O sonho de morar fora do país sempre foi uma realidade dos brasileiros, ainda mais quando se trata das gerações mais recentes. À vista disso, esse assunto vem ganhando força cada dia mais e com uma característica específica: jovens qualificados que utilizam seus conhecimentos em empresas do exterior. A conhecida “fuga de cérebros” é um debate muito presente na sociedade, o qual gera dúvidas de como combater esse movimento. Dessa forma, a falta de incentivo na ciência por meio do governo e a insegurança em quesitos pessoais sobre o futuro acarretam na intensa saída de profissionais do país.

Desde o Brasil Colonial, o estímulo científico nunca ocorreu como nos outros países. Por conta das boas terras e clima favorável, a melhora no âmbito agronômico nunca foi prioridade, assim como ocorre com as questões de avanço técnico-científico.

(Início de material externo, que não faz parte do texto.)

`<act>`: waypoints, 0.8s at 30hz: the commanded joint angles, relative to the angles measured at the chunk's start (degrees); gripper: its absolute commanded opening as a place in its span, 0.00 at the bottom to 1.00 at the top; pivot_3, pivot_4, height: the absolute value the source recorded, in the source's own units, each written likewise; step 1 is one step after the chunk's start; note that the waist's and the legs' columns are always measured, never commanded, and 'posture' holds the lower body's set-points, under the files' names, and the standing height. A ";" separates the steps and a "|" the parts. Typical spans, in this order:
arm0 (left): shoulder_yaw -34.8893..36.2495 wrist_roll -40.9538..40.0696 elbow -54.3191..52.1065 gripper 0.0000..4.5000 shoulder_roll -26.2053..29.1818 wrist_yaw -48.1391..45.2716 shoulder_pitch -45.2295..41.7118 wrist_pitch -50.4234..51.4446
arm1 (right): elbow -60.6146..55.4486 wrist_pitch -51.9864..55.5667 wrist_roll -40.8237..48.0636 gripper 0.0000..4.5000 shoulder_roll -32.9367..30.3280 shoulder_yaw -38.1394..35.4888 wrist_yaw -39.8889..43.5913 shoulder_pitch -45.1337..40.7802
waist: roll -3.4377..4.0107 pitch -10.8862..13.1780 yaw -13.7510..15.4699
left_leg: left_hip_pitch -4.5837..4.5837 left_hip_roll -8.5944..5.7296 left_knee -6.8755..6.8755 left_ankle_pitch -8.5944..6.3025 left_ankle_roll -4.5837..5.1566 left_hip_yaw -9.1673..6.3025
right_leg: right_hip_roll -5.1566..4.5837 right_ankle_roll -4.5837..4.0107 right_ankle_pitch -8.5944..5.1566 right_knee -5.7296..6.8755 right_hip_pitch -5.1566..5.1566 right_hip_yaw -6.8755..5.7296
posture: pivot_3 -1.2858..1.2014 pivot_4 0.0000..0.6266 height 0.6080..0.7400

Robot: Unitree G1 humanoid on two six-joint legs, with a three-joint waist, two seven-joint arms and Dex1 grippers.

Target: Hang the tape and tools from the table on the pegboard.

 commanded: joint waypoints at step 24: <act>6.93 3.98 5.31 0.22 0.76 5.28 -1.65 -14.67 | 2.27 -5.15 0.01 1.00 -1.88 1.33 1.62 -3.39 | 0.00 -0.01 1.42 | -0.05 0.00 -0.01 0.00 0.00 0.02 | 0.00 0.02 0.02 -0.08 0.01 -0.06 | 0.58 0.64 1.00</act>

Conforme a BBC Brasil, as áreas de maior “fuga” são medicina e biomedicina, ou seja, profissões extremamente relevantes em qualquer situação do país e que pode gerar enormes lucros. Todavia, o pensamento governamental nunca foi com esses olhos, uma vez que, em 2019, o Ministério da Educação reduziu 30% dos investimentos nas pesquisas universitárias. A descredibilidade e o menosprezo reforça a ideia de Marquês de Maricá, a qual menciona o fato de haver mais ignorantes do que sabedores se não houver crença na ciência, e demonstra a responsabilidade do Governo pelos altos índices de emigrações.

Outrossim, as preocupações pessoais não deixam de ter forte influência. O medo do desemprego e a possível perda de bolsa são tópicos extremamente relevantes, visto que, de acordo com a BBC, a CNPq anunciou, em 2019, que haveria riscos de não financiar 80 mil bolsas de estudos. Além disso, oportunidades de salários maiores são muito chamativas, assim como ocorre na série “Elite”, a qual a personagem Nádia sai de seu país para trabalhar em uma instituição em Londres que fornece melhores condições. Conforme a Receita Federal, somente em 2018, 23.271 pesquisadores foram para o exterior, ou seja, mais de 23 mil novas oportunidades de projetos revolucionários para a Nação.

Diante desse cenário, medidas são necessárias para amenizar o impasse. Dessa maneira, o Governo Federal deve aumentar os impostos de grandes empresas para que, com essa renda, seja possível bancar todo investimento necessário na área da ciência, o que gera credibilidade aos estudantes, a qual pode ser intensificada por meio de campanhas que incentivem as pesquisas, por meio das mídias digitais. Ademais, o Governo deve exigir que a CAPES e a CNPq sejam administradas por pesquisadores, assim valorizando as bolsas oferecidas. Juntamente das medidas, o Ministério da Educação deve instigar os estudantes a produzir protótipos com direito à recompensas.  Consequentemente, mais brasileiros optarão por permanecerem.